Ciel looks around, curious. There are patterns on the floor, symbols he doesn’t recognize. He tilts his head back, but all he sees above is endless dark. 

_As above, so below_. 

“Are there no other demons in Hell, then?” Ciel asks, as they walk across the floor with silent footsteps. 

“There are,” Sebastian says. 

“Where are they, then?” Ciel asks, and wonders what the protocol is for meeting a demon, and if they will look like men or ravens, and which he prefers. 

“They are here, my lord,” Sebastian explains, eyes gleaming momentarily, bright like a flare.  
“You will see them in time, I suspect. Devils show themselves only when they wish to, my lord.” 

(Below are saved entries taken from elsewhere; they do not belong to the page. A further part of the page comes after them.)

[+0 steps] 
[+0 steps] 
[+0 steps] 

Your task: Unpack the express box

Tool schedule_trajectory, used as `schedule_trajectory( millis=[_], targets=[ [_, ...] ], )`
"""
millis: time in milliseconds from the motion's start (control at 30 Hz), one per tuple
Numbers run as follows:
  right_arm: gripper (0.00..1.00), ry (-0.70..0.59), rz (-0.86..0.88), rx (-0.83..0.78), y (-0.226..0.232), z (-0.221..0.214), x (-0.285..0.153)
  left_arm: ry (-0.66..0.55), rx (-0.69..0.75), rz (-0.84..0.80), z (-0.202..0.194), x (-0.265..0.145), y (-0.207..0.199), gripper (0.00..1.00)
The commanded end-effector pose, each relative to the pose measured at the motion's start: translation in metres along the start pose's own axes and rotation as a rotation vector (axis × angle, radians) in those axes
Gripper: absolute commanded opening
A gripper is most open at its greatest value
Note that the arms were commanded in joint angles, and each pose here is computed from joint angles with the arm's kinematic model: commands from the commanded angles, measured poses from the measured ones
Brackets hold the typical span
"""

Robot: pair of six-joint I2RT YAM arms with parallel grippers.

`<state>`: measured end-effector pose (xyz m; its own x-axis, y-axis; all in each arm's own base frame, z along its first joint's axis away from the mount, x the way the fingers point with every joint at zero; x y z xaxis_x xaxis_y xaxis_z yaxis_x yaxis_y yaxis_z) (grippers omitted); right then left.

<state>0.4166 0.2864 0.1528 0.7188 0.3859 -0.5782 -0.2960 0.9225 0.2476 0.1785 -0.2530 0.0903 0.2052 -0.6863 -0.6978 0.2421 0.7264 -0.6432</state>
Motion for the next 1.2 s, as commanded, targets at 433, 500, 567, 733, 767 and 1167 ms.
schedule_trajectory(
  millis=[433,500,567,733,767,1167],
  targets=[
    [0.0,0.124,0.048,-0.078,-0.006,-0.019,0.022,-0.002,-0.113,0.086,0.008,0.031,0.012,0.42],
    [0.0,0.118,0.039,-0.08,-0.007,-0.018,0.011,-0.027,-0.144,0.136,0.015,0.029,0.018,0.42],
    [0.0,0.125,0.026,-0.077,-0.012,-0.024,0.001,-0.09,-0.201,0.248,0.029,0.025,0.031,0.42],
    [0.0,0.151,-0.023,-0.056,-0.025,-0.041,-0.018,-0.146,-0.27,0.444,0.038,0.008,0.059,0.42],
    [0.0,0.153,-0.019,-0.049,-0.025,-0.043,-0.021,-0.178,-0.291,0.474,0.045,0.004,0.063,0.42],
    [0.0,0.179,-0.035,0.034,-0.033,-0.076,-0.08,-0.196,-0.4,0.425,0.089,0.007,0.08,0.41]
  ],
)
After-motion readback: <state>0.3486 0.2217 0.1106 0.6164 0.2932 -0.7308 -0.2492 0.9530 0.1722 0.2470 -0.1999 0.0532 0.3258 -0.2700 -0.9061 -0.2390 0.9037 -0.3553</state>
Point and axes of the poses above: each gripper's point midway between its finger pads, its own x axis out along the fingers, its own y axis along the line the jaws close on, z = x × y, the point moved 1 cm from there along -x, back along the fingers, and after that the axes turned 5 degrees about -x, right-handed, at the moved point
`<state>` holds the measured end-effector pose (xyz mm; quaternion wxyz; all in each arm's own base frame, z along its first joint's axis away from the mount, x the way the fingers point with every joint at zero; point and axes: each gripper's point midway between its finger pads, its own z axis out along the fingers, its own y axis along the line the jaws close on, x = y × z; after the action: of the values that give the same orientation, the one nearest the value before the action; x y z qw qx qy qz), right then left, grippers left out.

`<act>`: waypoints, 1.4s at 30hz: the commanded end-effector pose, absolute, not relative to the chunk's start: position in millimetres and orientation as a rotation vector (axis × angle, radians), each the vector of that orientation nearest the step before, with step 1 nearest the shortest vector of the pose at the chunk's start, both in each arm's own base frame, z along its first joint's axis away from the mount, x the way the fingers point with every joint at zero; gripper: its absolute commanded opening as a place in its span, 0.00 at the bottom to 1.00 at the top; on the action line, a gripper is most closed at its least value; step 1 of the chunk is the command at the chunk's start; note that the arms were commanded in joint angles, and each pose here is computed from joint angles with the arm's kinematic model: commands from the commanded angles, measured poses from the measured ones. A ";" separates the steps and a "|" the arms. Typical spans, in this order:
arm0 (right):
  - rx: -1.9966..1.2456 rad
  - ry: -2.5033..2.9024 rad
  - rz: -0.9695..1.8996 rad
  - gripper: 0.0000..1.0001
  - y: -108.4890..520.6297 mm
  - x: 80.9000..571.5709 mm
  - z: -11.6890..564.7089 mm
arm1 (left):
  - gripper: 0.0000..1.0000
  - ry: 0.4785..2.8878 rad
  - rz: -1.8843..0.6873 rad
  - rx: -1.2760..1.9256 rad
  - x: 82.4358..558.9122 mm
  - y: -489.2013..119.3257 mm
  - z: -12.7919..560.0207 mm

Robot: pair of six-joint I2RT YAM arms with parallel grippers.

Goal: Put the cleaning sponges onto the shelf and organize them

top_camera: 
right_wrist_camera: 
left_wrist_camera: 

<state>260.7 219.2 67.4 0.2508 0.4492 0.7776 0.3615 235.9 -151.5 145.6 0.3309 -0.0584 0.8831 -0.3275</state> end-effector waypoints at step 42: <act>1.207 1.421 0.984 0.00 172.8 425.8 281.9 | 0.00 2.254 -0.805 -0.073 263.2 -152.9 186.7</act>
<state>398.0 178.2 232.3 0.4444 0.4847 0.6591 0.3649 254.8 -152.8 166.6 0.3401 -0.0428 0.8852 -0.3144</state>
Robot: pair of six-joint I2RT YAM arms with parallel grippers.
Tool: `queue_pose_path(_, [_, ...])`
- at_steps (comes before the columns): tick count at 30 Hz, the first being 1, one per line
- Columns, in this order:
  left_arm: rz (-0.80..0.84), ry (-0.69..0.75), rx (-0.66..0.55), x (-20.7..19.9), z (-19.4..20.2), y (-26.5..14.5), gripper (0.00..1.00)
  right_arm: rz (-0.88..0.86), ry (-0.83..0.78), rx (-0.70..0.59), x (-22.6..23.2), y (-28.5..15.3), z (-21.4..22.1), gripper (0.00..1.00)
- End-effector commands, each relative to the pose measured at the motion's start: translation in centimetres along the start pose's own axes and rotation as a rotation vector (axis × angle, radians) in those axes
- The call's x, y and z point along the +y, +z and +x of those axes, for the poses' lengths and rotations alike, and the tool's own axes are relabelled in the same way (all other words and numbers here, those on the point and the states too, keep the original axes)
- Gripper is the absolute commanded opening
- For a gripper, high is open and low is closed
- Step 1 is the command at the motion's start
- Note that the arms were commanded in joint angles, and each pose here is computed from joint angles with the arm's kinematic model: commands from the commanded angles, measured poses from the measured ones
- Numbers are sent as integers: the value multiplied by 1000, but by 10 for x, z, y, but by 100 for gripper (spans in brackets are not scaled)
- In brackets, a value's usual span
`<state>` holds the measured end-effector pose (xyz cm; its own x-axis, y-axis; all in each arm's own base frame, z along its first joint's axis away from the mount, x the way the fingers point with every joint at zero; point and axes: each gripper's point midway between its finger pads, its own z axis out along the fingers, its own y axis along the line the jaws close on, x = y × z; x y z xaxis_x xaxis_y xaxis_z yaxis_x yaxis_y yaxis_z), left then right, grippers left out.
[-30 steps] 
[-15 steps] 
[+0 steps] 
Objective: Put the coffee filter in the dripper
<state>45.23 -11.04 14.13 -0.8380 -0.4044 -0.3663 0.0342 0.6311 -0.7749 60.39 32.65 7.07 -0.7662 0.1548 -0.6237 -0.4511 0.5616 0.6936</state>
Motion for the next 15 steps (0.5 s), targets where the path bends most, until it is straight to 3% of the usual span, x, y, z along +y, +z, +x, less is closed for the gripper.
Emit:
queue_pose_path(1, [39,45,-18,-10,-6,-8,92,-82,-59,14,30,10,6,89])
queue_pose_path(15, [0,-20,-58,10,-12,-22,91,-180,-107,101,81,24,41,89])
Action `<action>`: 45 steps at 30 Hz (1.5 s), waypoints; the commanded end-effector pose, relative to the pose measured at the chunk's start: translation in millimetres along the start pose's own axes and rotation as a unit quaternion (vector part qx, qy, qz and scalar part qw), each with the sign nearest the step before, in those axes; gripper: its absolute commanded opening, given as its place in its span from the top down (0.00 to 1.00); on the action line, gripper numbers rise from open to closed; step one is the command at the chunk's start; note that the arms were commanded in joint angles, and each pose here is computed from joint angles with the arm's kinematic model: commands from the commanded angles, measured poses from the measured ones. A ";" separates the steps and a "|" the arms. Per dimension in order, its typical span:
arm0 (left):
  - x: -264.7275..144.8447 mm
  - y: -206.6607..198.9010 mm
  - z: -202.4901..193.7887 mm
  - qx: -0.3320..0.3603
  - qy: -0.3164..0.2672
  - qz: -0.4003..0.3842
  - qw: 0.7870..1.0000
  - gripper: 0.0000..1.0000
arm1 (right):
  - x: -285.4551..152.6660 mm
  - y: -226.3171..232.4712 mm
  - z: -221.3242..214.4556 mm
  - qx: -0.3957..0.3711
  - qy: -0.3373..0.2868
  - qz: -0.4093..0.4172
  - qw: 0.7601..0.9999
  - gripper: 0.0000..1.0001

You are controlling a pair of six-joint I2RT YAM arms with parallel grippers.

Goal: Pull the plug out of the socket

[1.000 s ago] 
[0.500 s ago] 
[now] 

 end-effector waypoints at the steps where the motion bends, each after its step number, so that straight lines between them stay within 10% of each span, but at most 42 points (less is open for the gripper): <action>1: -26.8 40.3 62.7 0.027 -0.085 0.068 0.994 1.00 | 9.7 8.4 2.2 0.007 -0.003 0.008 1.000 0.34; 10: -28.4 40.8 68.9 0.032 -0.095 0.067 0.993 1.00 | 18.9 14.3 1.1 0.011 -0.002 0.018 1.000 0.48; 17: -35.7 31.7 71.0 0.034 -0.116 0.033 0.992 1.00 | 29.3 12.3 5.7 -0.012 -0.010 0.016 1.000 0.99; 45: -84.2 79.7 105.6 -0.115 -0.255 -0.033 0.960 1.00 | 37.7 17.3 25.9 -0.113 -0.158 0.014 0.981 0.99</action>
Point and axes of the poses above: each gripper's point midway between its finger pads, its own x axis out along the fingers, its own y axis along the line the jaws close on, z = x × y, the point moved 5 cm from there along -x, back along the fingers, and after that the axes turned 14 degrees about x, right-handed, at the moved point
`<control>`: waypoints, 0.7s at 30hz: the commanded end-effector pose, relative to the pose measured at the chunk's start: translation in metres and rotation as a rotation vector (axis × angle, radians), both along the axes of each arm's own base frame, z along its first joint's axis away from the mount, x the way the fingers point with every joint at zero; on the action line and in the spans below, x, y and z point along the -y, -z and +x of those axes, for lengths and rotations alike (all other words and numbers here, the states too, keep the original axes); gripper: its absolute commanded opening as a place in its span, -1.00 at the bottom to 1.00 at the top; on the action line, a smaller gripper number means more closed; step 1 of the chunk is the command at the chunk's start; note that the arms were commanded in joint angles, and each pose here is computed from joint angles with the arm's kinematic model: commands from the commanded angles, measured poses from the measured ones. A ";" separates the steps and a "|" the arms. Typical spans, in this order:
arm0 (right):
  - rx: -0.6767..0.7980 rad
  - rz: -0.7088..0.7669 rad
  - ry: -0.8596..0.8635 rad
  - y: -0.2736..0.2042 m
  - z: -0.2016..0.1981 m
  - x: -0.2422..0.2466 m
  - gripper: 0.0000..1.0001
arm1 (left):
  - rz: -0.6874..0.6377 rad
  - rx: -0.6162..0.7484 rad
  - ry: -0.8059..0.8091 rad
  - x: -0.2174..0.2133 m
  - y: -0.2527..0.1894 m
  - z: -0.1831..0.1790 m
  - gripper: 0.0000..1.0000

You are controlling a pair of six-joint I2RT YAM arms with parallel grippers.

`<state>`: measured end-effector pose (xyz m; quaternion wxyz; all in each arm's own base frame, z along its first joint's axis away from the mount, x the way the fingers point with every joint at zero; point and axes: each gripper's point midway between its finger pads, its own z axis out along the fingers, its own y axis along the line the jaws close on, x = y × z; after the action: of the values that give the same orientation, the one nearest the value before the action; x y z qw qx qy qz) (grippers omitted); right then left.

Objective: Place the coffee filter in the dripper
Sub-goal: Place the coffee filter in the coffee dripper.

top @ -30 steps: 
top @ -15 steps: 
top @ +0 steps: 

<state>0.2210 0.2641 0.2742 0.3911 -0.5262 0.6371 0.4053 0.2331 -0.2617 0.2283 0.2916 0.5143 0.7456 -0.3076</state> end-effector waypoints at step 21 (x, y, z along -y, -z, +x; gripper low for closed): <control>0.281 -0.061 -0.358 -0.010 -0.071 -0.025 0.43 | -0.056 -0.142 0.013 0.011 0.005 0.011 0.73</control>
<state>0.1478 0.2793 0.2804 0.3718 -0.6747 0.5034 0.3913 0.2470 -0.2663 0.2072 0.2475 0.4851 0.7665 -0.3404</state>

“Even to their own kind?” 

“Even so.” 

“Then how,” Ciel huffs, “do you know they are here?” 

“Because I am known to them, my lord, and they wish for me to see them.” 

Ciel feels a very strong surge of jealousy towards these shadow creatures, and he is not accustomed to being judged unworthy of someone’s company. He says as much to Sebastian. 

Sebastian laughs, the sound greatly resembling a raven’s _caw_. “You are not a noble here, _my lord_.” His smile is not friendly. 

For the first time, Ciel wonders if he is in danger -- not from Hell’s strange landscape, or the unknown creatures he can, if he concentrates, feel gathering around them (thin like cobwebs stretched thin and hungry) but from his demon, the one thing that has always made him feel safe. 

Sebastian laughs again, pleased as always by Ciel’s discomfiture. Ciel swallows hard, and lifts his chin. “But you are still my butler, _servant_.” 

Sebastian’s smile vanishes. Ciel meets Sebastian’s hellfire eyes, and does not flinch when he feels his own begin to burn. 

* * *  
There are doors around the perimeter of the room, recessed into the shadows. Ciel follows Sebastian through one of them, into a room that looks quite similar to Ciel’s study in the manor. There is a large desk made of gleaming wood, flanked on each side by great, wide windows. 

Ciel goes and looks out of the window, curious as to what he might see -- but there is nothing but darkness beyond the glass. 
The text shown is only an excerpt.